Un samedi en Turquie :
Ogier leader pour deux dixièmes

Samedi soir, Sébastien Ogier compte une avance de 2/10e sur son équipier Esapekka Lappi en tête du Rally Turkey, marqué par la journée désastreuse de ses concurrents dans la course au titre, Ott Tänak et Thierry Neuville.

Au volant de leurs Citroën C3 WRC, Sébastien Ogier et Esapekka Lappi remportaient chacun deux des six spéciales caillouteuses dessinées près de Marmaris dans des températures avoisinant les 35°C.

Le Français inversait également l'ordre de la première étape en prenant l'avantage sur son équipier après que celui-ci cale dans une épingle de l'avant-dernière spéciale.

En parallèle, le leader du Championnat du Monde FIA des Rallyes, Ott Tänak (Toyota Yaris WRC) connaissait une journée à oublier en étant contraint à l'abandon dans la liaison menant à la deuxième spéciale du jour. L'Estonien était trahi par la boitier de contrôle électronique de sa voiture.

Cette deuxième étape ne souriait guère plus à Thierry Neuville (Hyundai i20 WRC), deuxième du championnat et troisième au général vendredi soir. Sorti de la route dans la poussière en suspension de la première spéciale, le Belge perdait quatre minutes pour repartir et terminait le samedi au huitième rang.

Alors qu'il comptait près de dix-huit secondes de retard sur Esapekka Lappi, Sébastien Ogier pariait dans la matinée sur une monte mixte avec deux pneus Michelin durs et deux gommes médiums. Le pari du Français portait ses fruits en parcourant la première spéciale longue de trente-trois kilomètres 16''7 plus vite que son partenaire, pourtant deuxième !

Le tenant du titre gérait ensuite superbement ses pneumatiques dans les deux dernières spéciales de la matinée avant de repasser à l'attaque l'après-midi dans le second passage de la longue spéciale alors que ses pneus atteignaient une usure critique. Ses efforts lui permettaient ainsi d'être dans une position parfaite pour capitaliser sur la petite erreur du Finlandais.
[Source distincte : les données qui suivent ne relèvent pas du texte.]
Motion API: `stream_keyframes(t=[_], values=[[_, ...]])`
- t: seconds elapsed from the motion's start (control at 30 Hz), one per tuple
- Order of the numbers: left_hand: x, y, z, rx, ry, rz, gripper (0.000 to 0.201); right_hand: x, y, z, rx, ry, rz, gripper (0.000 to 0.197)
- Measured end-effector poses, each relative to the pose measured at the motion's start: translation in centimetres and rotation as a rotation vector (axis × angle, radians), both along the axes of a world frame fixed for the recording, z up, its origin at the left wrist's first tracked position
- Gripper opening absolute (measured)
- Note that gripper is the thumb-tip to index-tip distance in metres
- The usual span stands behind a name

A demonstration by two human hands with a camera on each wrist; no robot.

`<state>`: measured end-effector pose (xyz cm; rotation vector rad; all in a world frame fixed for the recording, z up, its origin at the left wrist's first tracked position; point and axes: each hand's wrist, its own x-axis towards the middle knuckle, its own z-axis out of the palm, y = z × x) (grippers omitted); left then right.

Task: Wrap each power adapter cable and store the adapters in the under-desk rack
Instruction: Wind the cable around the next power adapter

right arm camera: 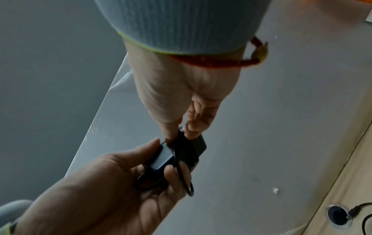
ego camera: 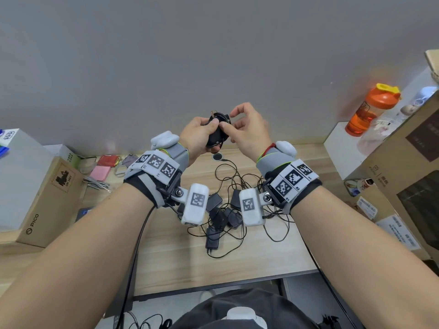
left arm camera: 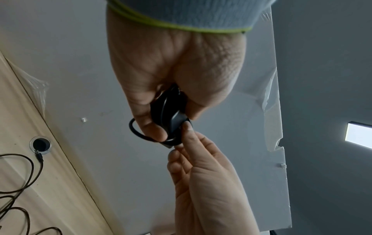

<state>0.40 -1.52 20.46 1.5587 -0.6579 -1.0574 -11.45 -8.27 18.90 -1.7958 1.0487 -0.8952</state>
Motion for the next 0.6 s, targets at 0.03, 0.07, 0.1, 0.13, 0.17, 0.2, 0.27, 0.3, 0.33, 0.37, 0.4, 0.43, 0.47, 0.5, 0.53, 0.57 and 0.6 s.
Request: stream_keyframes(t=[0.03,0.07,0.1,0.13,0.17,0.2,0.27,0.3,0.33,0.37,0.4,0.43,0.47,0.5,0.53,0.57,0.6], values=[[-0.10,0.01,0.01,-0.001,0.001,0.011,0.033,-0.09,0.19,0.06,-0.004,0.012,0.020,0.026],[-0.13,0.02,0.03,-0.003,-0.002,0.024,0.032,-0.16,0.31,0.09,-0.002,0.020,0.043,0.027],[-0.14,0.02,0.07,-0.007,-0.003,0.036,0.030,-0.22,0.44,0.15,0.007,0.022,0.066,0.029],[-0.07,-0.01,0.09,-0.009,-0.003,0.043,0.029,-0.27,0.54,0.19,0.019,0.023,0.083,0.032],[0.02,-0.04,0.06,-0.010,0.002,0.045,0.028,-0.28,0.60,0.19,0.022,0.025,0.091,0.034],[0.07,0.00,0.06,-0.007,0.005,0.039,0.028,-0.29,0.59,0.13,0.014,0.028,0.090,0.035],[0.17,0.15,0.08,0.010,-0.003,0.020,0.031,-0.28,0.48,0.01,-0.002,0.034,0.076,0.034],[0.20,0.21,0.08,0.016,-0.005,0.007,0.032,-0.28,0.39,-0.06,-0.009,0.042,0.065,0.032],[0.24,0.27,0.11,0.022,-0.005,-0.010,0.031,-0.23,0.28,-0.11,-0.014,0.053,0.057,0.030],[0.28,0.33,0.15,0.025,0.000,-0.033,0.029,-0.17,0.23,-0.13,-0.023,0.066,0.055,0.028],[0.29,0.41,0.21,0.028,0.011,-0.054,0.026,-0.18,0.25,-0.12,-0.038,0.082,0.059,0.026],[0.33,0.46,0.25,0.032,0.031,-0.067,0.023,-0.18,0.30,-0.17,-0.056,0.098,0.061,0.025],[0.41,0.46,0.30,0.037,0.052,-0.071,0.022,-0.15,0.34,-0.26,-0.070,0.106,0.056,0.024],[0.49,0.47,0.30,0.042,0.067,-0.065,0.022,-0.14,0.40,-0.31,-0.071,0.102,0.051,0.023],[0.58,0.51,0.28,0.046,0.074,-0.052,0.023,-0.15,0.47,-0.36,-0.057,0.083,0.053,0.022],[0.68,0.55,0.24,0.050,0.073,-0.036,0.025,-0.22,0.50,-0.40,-0.033,0.050,0.069,0.021],[0.84,0.63,0.18,0.052,0.073,-0.020,0.027,-0.35,0.48,-0.44,-0.010,0.018,0.102,0.020]])
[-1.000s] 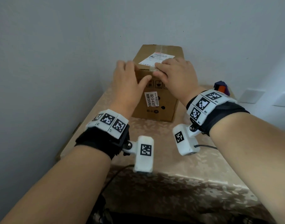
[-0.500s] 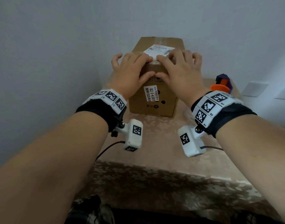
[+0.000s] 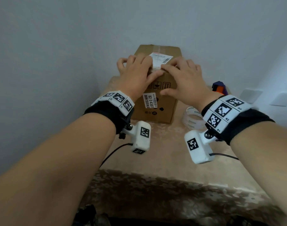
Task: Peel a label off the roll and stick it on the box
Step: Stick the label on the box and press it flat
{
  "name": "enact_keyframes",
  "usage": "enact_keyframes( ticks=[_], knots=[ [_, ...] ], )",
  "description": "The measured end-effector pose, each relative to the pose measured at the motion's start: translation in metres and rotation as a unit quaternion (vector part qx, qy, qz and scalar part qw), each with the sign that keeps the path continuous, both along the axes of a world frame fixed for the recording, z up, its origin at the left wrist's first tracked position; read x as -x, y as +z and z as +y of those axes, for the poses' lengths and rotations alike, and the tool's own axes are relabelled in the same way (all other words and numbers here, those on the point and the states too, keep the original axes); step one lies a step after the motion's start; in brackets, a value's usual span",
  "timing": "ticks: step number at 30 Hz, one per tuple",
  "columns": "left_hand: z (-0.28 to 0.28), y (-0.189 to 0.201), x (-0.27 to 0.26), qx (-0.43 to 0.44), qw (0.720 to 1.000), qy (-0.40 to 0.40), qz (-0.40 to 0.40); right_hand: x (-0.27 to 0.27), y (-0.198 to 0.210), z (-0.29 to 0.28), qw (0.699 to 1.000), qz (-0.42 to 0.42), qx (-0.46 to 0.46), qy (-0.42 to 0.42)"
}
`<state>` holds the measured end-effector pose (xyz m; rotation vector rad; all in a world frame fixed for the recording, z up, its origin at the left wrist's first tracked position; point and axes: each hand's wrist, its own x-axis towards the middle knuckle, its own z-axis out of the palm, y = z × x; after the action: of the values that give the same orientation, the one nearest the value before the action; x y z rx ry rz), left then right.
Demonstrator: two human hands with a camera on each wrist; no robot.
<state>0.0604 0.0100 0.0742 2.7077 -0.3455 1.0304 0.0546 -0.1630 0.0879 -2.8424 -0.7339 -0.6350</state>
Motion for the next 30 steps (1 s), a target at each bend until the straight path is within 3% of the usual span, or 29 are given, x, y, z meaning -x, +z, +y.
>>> enact_keyframes(
  ticks=[6,16,19,22,30],
  knots=[
    [0.006,-0.026,0.004,-0.054,0.999,0.006,0.003,0.000,-0.001,-0.002,1.000,0.018,0.003,0.025],
    [0.007,-0.035,0.010,-0.100,0.995,0.015,0.017,0.009,-0.009,-0.002,0.997,0.020,-0.062,0.030],
    [0.007,-0.018,0.013,-0.047,0.999,0.009,0.007,0.002,-0.001,0.000,0.992,-0.015,-0.120,0.023],
    [0.012,-0.004,0.009,0.036,0.999,-0.007,-0.002,-0.001,0.005,0.014,0.991,-0.069,-0.112,-0.006],
    [0.028,-0.010,0.001,0.054,0.997,-0.061,0.004,-0.009,-0.011,0.032,0.983,-0.163,-0.067,-0.057]
  ],
)
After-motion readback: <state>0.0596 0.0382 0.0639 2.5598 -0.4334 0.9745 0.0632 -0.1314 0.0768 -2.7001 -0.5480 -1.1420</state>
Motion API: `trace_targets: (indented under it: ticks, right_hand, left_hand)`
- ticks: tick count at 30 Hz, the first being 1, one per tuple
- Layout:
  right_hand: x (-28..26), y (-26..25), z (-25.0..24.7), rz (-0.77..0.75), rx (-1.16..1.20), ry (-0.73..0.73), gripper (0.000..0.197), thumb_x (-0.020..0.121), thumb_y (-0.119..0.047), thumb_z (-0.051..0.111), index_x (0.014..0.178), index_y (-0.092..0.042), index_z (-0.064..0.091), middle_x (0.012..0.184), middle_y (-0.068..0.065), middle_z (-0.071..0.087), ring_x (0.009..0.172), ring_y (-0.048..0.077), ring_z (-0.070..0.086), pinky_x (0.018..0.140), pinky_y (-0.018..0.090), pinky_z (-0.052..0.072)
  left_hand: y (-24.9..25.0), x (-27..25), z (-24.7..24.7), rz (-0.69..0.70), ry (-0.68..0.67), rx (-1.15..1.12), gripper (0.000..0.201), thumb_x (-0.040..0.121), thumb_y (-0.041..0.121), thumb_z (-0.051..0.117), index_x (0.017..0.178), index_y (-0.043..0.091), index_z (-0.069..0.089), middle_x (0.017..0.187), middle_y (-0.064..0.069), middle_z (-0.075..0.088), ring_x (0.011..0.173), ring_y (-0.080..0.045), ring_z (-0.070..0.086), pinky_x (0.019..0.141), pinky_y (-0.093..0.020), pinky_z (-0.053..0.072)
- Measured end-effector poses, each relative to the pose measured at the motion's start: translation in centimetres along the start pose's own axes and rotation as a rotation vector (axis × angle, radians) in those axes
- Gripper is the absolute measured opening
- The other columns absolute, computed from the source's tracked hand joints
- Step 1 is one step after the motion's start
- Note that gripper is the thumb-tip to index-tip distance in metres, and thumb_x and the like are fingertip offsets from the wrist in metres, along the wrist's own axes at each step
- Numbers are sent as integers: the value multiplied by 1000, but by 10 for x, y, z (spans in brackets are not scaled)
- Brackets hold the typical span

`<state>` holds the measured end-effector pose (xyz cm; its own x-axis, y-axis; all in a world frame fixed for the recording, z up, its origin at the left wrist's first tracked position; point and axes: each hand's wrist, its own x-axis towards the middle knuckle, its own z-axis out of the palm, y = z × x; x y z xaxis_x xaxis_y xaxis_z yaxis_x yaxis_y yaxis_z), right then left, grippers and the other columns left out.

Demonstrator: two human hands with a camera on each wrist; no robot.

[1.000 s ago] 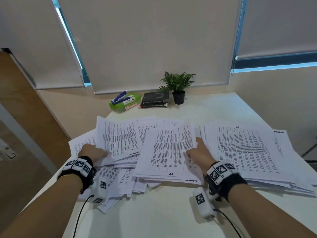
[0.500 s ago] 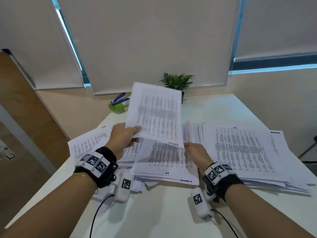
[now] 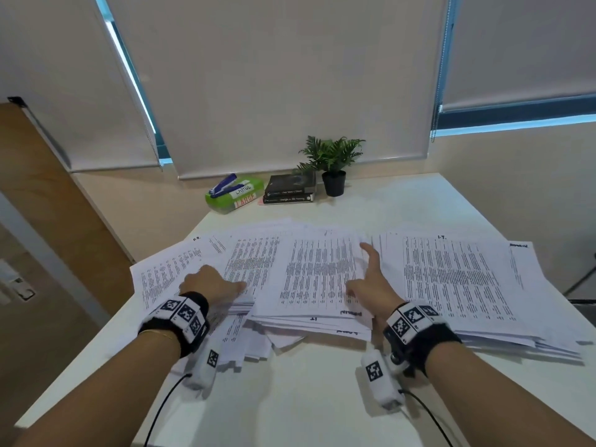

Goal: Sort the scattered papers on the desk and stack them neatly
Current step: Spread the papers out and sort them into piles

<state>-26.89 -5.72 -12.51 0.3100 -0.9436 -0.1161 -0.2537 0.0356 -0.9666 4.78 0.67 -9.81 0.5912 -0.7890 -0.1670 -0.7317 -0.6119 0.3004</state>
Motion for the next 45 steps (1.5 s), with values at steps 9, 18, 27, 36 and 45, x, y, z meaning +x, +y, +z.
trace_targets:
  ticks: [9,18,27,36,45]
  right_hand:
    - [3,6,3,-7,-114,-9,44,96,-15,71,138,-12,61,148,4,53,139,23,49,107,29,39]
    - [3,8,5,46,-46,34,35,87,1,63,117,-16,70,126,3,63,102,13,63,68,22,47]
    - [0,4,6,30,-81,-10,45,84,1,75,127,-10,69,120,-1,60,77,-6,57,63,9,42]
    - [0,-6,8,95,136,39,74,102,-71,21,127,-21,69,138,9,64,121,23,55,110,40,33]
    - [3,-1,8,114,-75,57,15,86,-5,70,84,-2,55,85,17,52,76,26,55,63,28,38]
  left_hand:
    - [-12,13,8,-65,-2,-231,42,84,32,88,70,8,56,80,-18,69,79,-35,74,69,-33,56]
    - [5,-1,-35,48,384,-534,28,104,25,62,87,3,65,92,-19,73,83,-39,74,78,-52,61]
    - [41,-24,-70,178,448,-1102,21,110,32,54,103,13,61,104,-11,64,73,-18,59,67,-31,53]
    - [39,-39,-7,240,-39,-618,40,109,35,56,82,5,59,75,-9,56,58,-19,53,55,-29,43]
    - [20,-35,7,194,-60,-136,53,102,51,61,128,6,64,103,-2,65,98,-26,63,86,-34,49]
« C’est toujours un peu risqué d'être agressif dans son choix de pneus, mais j'étais confiant dans le fait que cela fonctionnerait », déclarait le nouveau leader. « C’était un vrai défi cet après-midi tant les routes étaient abrasives et j'ai fini la boucle avec des slicks. Nos rivaux ont eu des ennuis, mais nous devons finir le travail demain. »

Trahi par l'ECU de sa voiture, Ott Tänak était contraint à l'abandon sur le secteur routier après l'ES8.

Andreas Mikkelsen (Hyundai i20 WRC) prenait également l'avantage sur Teemu Suninen (Ford Fiesta WRC) pour le gain de la troisième place, mais le Finlandais résistait bien pour retrouver le parc d'assistance à seulement 9''8.

Esseulé au cinquième rang, Dani Sordo (Hyundai i20 WRC) comptait près d'une minute de retard sur Teemu Suninen et près de cinquante secondes d'avance sur Jari-Matti Latvala (Toyota Yaris WRC).

Le Finlandais avait pris plus tôt le dessus sur son équipier Kris Meeke (Toyota Yaris WRC), parti en tête-à-queue dans la matinée. Le Britannique répliquait dans l'avant-dernière spéciale avant que ses pneus extrêmement usés ne le fasse glisser en dehors de la route dans le test suivant. Avant la dernière étape, il comptait ainsi 15''1 de retard à combler sur Jari-Matti Latvala.

Derrière Thierry Neuville (Hyundai i20 WRC), Pontus Tidemand (Ford Fiesta WRC) et le leader du WRC 2, Kajetan Kajetanowicz (Skoda Fabia R5), complétaient le top dix.

Avec son format ultracompact, la dernière étape dimanche n'offre que 38,62 km chronométrés répartis sur quatre spéciales. Le second passage dans Marmaris (7,05 km) de Marmaris fera office de Wolf Power Stage et offrira des points bonus aux cinq équipages les plus rapides.